Better support for parsing LLM output

Question

Better support for parsing LLM output

verhovsky opened this issue a year ago · 0 comments

cmark-gfm is used by a number of apps that interface with text-generating Large Language Models (LLMs) (this one and this one are the ones I know). These models produce a few characters of Markdown every 200ms (on my machine) and cmark-gfm is used continuously to render the output text so far as Markdown. This is inefficient because (as far as I can tell) the entire generated Markdown has to be re-parsed from the beginning for every generated token, even though it has already been parsed except for the latest token.
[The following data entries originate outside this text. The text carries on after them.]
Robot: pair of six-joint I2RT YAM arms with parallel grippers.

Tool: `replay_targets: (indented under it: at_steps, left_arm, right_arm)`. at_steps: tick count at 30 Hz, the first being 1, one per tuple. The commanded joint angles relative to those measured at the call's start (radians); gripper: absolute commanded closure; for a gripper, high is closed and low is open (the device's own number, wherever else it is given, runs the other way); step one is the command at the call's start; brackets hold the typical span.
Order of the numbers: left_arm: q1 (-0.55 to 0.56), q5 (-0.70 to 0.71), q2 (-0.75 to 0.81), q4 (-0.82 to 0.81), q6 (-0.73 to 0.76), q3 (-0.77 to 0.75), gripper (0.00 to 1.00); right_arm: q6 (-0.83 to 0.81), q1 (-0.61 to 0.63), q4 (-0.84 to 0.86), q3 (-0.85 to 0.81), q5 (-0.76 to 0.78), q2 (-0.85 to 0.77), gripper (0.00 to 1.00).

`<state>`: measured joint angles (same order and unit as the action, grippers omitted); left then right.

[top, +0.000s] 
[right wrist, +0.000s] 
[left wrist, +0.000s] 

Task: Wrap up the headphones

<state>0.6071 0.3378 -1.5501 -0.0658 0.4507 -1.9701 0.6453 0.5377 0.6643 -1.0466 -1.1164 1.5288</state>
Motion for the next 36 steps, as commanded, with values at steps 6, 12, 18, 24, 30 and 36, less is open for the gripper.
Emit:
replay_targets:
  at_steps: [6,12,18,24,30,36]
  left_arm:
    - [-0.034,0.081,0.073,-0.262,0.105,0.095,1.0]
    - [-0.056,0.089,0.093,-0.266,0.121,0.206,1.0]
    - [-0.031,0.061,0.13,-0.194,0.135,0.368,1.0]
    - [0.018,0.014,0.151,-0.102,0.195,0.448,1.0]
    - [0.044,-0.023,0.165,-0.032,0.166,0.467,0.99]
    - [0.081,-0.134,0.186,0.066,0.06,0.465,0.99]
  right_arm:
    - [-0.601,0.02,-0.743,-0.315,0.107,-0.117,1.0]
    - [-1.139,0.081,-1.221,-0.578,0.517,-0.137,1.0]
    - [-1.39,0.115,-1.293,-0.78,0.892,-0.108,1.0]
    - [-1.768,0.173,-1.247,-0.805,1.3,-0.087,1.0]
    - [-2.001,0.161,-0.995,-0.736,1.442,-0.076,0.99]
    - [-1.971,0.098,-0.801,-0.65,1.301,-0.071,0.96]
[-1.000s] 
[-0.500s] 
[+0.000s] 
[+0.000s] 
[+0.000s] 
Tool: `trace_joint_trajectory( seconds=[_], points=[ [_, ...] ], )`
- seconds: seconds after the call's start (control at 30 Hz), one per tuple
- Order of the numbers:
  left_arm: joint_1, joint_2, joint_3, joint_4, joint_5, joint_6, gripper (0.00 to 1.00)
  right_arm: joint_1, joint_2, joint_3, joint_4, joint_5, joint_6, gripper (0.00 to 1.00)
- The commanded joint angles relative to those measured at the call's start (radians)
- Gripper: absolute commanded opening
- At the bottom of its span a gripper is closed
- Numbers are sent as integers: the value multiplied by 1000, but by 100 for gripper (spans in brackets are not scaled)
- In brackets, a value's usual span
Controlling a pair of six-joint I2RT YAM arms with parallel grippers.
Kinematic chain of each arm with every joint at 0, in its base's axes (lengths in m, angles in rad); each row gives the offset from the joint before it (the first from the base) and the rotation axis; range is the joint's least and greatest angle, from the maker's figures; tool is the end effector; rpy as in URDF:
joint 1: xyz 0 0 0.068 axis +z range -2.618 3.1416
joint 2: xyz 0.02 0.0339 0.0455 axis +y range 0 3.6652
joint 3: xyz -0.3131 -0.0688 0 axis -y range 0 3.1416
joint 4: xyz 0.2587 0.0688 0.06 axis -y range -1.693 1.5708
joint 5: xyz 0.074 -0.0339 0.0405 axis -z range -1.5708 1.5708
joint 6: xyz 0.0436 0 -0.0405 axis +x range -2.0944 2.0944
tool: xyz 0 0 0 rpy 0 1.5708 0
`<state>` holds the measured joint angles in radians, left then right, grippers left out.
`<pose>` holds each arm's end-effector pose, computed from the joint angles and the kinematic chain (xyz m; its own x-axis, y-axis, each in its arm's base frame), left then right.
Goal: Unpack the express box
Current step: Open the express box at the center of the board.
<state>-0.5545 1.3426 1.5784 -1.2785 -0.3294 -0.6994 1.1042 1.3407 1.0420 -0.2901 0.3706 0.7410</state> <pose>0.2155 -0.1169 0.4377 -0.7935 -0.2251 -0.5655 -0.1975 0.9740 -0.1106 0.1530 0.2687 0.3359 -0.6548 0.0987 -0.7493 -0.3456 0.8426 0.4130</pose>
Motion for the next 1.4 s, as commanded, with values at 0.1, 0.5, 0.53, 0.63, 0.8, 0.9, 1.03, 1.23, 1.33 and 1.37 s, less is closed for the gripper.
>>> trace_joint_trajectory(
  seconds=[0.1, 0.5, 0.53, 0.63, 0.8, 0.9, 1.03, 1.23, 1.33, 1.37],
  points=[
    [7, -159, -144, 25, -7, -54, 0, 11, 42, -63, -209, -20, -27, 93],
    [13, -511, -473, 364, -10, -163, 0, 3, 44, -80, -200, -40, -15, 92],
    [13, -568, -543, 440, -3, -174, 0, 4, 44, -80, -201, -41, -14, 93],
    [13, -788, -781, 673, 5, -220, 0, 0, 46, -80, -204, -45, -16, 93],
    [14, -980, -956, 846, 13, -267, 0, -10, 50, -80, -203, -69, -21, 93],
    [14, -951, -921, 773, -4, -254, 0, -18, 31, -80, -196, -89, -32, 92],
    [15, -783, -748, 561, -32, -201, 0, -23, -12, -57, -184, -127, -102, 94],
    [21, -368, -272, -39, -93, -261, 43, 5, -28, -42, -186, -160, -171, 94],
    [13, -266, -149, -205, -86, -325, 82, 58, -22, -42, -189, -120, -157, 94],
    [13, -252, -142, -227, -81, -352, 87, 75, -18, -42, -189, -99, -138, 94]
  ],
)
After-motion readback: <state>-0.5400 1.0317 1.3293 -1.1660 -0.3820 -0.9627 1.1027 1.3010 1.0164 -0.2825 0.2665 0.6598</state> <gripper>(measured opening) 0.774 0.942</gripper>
cmark-gfm has a streaming interface of cmark_parser_feed and cmark_parser_finish but it seems like I need to call cmark_parser_finish every time I actually want to parse and I need to re-create a parser after that, I can't feed more tokens and re-parse. I would have expected there to be a way to cmark_parser_feed and then cmark_parser_parse and then doing cmark_parser_feed again, or a more complicated interface for editing the parse tree like tree-sitter has.

Also, while we're at it, the other issue is that the syntax isn't stable when it hasn't yet seen the entire input. Namely, a trailing single backtick ` should open a code block until the end of the line/input even if there's no closing backtick. The way it is now leads to jittering in the UI, where the UI first prints a backtick and a few seconds later removes it and re-renders everything after it in monospace when the LLM generates the closing backtick. This is also a problem for horizontal rules and bold/italic but definitely the latter isn't doable because many people use single * characters for multiplication.